Children between the ages of 2 and 11 years: The usual recommended dose is one actuation (50 micrograms/actuation) in each nostril once daily (total dose 100 micrograms).
Mometasone furoate demonstrated a clinically significant onset of action within 12 hours after the first dose in some patients with seasonal allergic rhinitis; however, full benefit of treatment may not be achieved in the first 48 hours. Therefore, the patient should continue regular use to achieve full therapeutic benefit.
Nasal polyposis
The usual recommended starting dose for polyposis is two actuations (50 micrograms/actuation) in each nostril once daily (total daily dose of 200 micrograms). If after 5 to 6 weeks symptoms are inadequately controlled, the dose may be increased to a daily dose of two sprays in each nostril twice daily (total daily dose of 400 micrograms). The dose should be titrated to the lowest dose at which effective control of symptoms is maintained. If no improvement in symptoms is seen after 5 to 6 weeks of twice daily administration, the patient should be re-evaluated and treatment strategy reconsidered.

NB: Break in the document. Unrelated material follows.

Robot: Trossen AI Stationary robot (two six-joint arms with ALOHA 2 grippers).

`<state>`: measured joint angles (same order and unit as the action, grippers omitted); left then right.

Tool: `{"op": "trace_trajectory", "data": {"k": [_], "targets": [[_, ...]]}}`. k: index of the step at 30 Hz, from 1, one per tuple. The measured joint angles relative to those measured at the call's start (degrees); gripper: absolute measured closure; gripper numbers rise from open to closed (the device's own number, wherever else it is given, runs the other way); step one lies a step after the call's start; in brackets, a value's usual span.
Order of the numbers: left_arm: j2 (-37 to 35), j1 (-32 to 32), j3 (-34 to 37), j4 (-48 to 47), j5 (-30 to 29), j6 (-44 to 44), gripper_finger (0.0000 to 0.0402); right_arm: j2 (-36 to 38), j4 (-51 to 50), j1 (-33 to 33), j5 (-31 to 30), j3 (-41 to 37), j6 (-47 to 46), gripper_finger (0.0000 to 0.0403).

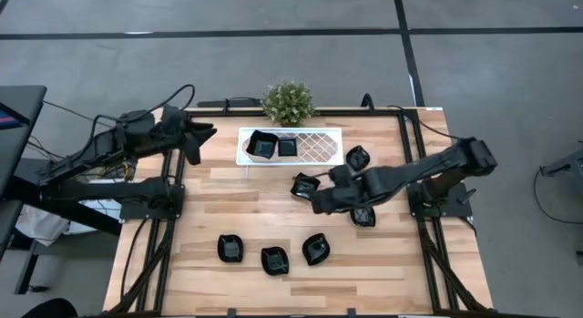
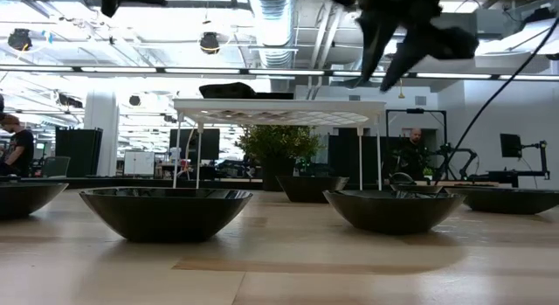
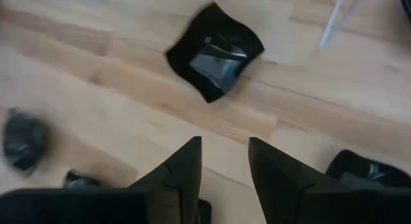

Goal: Pick & Place Mini shaped plates
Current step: Stack the distorted square plate on top of the stacked distorted square plate on the shelf

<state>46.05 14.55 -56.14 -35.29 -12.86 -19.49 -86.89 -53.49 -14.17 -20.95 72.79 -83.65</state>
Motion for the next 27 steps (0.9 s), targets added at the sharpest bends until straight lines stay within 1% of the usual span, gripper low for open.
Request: {"op": "trace_trajectory", "data": {"k": [8, 14, 21, 27], "targets": [[-1.8, 0.0, 0.0, 0.39, 0.0, 1.2, 0.0282, -9.57, 1.75, 0.48, -0.35, 0.0, -8.04, 0.0279], [-1.78, 0.0, 0.0, 0.69, 0.01, 2.72, 0.0279, -14.15, 7.66, 0.48, -4.61, 0.0, -12.84, 0.0279], [-1.78, 0.02, 0.0, 0.94, 0.02, 4.23, 0.0279, -19.02, 9.2, 0.28, -8.43, 0.0, -19.14, 0.0279], [-1.78, 0.02, 0.0, 1.37, 0.02, 4.26, 0.0279, -21.83, 11.67, 0.75, -10.58, 0.0, -19.95, 0.0279]]}}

Efficacy and safety studies mometasone furoate for the treatment of nasal polyposis were four months in duration.
Paediatric population
Seasonal or perennial allergic rhinitis
The safety and efficacy of mometasone furoate in children under 2 years of age have not been established.
Nasal polyposis
The safety and efficacy of mometasone furoate in children and adolescents under 18 years of age have not been established.
Treatment of acute rhinosinusitis:
Use in adults and children 12 years of age and older: The usual recommended dose is two sprays (50 micrograms/spray) into each nostril twice daily (total daily dose of 400 micrograms). If no improvement in symptoms is seen after 15 days of twice daily administration, you should contact your doctor to discuss other treatments to replace MONASAL®. If symptoms get worse during treatment you should contact your doctor.
Method of administration
Prior to administration of the first dose, shake container well and actuate the pump 10 times (until a uniform spray is obtained). If the pump is not used for 14 days or longer, reprime the pump with 2 actuations until a uniform spray is observed, before next use.
Shake container well before each use. The bottle should be discarded after the labelled number of actuations or within 2 months of first use.
4.3 Contraindications
Hypersensitivity to the active substance, mometasone furoate, or to any of the excipients listed in section 6.1 – please refer to the Product Insert/Patient Information Leaflet published on HSA for the full drug information.
MONASAL® should not be used in the presence of untreated localised infection involving the nasal mucosa, such as herpes simplex.
Because of the inhibitory effect of corticosteroids on wound healing, patients who have experienced recent nasal surgery or trauma should not use a nasal corticosteroid until healing has occurred.